Start of Block

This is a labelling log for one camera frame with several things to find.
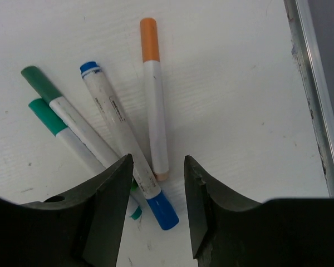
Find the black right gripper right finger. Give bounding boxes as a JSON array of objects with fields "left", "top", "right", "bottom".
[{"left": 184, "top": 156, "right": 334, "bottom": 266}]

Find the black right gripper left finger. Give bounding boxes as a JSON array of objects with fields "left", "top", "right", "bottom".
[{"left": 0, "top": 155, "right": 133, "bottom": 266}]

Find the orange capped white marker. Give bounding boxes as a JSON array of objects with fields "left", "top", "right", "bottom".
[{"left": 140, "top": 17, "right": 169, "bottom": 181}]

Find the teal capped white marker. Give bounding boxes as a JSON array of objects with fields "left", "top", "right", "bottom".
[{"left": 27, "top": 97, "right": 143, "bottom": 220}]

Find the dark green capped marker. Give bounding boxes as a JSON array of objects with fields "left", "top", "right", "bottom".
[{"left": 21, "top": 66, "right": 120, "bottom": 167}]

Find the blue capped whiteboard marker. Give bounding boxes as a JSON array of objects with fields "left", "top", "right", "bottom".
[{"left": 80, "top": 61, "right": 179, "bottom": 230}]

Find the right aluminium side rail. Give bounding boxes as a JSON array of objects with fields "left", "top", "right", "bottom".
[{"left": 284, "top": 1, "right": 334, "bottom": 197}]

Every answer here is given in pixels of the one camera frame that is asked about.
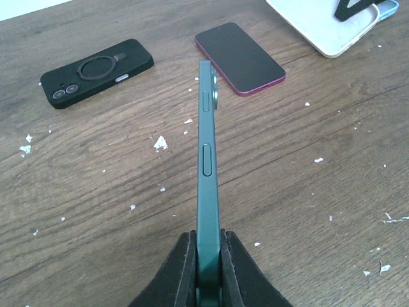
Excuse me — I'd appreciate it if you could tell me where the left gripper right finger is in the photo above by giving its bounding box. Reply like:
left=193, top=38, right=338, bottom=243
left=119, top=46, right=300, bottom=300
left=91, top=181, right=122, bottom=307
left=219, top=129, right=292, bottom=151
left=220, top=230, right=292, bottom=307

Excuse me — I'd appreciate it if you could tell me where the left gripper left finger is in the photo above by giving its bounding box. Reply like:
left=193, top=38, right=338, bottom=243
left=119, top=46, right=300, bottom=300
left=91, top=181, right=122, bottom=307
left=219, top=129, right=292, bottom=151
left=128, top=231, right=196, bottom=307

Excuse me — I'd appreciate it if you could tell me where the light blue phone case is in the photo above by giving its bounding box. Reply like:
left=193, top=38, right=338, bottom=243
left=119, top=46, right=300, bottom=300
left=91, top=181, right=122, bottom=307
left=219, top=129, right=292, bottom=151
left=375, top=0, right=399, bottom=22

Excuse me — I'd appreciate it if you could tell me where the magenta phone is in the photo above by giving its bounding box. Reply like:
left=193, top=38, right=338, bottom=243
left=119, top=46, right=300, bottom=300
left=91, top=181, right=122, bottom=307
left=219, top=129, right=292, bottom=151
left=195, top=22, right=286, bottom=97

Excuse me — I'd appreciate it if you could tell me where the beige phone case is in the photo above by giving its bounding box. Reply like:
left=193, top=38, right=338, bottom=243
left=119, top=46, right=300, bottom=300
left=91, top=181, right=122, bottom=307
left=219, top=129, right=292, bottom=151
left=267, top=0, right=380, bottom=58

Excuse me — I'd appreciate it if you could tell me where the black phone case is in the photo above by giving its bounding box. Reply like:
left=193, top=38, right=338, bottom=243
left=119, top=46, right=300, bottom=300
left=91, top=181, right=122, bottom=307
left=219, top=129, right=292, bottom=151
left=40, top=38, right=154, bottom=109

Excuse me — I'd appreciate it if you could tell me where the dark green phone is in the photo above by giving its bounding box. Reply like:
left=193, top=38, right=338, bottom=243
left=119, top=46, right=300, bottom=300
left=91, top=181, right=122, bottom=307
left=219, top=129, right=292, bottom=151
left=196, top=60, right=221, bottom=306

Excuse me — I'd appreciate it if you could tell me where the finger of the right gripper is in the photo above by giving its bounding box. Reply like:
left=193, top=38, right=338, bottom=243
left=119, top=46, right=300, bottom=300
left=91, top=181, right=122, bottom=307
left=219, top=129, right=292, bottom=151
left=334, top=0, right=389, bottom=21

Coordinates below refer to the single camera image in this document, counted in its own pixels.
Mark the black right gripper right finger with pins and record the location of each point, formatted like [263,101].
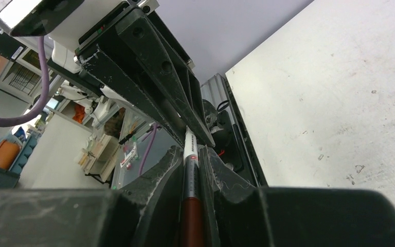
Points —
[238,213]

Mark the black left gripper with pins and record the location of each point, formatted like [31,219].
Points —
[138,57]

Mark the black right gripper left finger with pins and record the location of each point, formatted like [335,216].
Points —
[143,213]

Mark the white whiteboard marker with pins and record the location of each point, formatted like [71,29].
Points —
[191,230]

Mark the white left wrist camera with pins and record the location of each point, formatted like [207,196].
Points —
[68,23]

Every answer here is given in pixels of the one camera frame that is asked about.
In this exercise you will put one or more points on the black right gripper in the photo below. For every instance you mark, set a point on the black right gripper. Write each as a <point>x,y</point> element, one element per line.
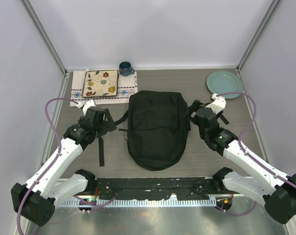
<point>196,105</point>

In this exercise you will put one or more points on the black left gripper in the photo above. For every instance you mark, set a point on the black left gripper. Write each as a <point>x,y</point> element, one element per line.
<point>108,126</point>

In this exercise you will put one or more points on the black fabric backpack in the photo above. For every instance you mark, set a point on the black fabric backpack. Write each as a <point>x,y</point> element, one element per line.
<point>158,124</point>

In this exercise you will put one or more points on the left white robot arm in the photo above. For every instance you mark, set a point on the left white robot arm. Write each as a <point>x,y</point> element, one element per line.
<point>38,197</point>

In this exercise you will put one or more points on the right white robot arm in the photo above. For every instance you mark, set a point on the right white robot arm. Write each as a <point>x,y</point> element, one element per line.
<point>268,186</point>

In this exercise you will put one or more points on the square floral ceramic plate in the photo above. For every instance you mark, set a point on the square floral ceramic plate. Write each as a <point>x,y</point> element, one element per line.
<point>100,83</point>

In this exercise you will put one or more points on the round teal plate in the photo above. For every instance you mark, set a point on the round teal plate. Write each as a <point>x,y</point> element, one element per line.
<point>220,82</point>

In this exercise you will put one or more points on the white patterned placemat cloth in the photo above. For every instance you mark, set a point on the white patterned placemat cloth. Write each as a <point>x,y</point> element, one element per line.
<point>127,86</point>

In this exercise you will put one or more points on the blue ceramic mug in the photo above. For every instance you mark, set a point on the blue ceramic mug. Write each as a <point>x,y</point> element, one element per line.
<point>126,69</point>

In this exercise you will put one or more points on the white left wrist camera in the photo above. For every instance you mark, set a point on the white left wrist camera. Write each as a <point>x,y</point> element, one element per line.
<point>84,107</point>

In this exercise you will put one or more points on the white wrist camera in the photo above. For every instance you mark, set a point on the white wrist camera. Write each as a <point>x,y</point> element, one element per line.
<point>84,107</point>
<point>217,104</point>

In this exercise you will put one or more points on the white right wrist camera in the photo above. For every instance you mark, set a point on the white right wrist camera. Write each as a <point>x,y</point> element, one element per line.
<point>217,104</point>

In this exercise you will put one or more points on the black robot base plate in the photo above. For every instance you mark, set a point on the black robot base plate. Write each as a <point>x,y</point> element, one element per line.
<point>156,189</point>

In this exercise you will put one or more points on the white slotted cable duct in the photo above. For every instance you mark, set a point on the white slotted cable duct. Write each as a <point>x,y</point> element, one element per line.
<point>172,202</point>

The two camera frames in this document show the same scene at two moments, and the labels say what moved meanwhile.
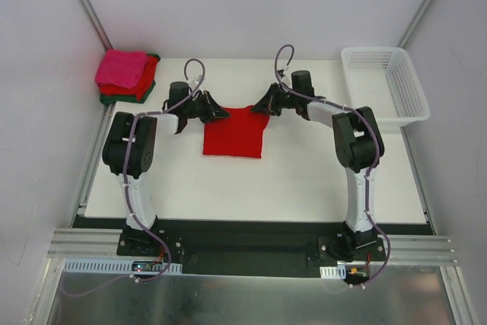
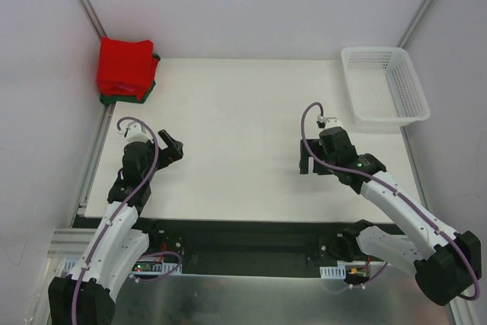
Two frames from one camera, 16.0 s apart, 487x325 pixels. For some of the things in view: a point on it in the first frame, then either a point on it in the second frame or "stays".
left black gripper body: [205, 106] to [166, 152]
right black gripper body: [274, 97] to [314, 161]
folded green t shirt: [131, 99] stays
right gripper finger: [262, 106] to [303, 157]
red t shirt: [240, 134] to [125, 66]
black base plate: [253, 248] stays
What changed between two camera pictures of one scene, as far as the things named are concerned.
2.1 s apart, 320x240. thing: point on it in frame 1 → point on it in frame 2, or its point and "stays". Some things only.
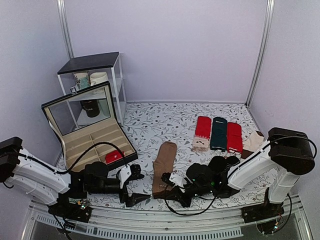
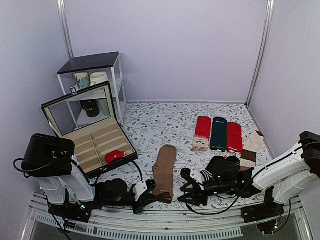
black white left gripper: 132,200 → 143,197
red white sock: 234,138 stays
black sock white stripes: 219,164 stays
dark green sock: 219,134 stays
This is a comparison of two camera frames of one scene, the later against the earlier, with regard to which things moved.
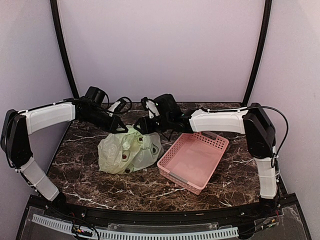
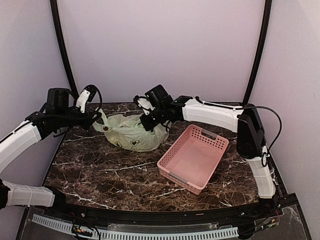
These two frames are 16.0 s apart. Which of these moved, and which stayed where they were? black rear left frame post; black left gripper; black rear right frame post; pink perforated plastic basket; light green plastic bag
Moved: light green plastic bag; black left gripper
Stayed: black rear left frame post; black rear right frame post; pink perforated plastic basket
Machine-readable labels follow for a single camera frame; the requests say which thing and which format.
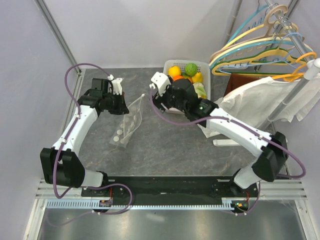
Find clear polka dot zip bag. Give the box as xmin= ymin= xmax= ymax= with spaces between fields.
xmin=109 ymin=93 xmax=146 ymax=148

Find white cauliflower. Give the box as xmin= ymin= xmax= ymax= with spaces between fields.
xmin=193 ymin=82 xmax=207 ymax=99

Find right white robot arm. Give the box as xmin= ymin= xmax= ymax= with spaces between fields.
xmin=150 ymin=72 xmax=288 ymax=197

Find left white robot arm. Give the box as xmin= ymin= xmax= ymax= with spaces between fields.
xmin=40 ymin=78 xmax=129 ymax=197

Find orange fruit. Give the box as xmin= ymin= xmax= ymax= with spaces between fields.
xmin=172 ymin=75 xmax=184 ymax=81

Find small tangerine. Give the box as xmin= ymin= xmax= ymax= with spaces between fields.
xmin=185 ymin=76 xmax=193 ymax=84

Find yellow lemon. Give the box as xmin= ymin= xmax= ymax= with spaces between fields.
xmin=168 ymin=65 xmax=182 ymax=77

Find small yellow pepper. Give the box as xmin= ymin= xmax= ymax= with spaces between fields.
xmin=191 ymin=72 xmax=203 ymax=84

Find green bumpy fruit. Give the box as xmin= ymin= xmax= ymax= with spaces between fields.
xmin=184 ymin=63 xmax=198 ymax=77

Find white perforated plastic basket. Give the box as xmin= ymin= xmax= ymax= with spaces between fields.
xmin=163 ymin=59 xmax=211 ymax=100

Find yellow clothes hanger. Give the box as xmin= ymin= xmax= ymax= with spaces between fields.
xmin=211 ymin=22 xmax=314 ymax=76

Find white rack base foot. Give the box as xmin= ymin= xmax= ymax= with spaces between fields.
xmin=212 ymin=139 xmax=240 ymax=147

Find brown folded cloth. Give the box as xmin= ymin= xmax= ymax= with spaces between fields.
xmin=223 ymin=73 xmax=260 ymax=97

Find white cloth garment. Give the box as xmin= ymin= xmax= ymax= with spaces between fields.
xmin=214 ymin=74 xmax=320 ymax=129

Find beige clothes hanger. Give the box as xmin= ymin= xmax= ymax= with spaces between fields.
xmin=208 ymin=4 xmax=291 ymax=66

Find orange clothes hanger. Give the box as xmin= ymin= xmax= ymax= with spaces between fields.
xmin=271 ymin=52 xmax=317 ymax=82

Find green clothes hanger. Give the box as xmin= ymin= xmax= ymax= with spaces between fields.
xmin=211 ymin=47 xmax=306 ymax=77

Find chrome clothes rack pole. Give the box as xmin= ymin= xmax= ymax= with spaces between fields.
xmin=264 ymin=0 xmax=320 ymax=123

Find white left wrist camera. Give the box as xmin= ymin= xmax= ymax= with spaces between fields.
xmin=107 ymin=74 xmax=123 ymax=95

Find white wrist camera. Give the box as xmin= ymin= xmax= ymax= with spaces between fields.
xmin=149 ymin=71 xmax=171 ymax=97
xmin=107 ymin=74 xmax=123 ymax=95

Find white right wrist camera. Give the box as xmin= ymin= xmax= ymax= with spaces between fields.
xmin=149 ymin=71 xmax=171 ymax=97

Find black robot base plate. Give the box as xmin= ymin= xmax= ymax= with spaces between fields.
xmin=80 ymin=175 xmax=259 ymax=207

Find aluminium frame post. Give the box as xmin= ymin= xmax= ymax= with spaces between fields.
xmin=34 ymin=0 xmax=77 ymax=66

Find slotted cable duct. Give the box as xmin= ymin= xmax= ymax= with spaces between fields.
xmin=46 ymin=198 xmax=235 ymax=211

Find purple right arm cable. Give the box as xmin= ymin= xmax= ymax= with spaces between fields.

End of Block

What you need to do: Go through the records above. Copy each line in which the string "stays" appears.

Output of the task:
Two frames from one camera, 16.0 s apart, 487x325 pixels. For some of the things in view: a point on it in the first frame, then either a point on it in the second frame or "stays".
folded green t shirt: [131, 99] stays
black base plate: [253, 248] stays
2.1 s apart, 320x240. thing: point on it in frame 1 → point on it in frame 2, or its point and "stays". Some things only.
red white sock: 234,138 stays
black sock white stripes: 219,164 stays
dark green sock: 219,134 stays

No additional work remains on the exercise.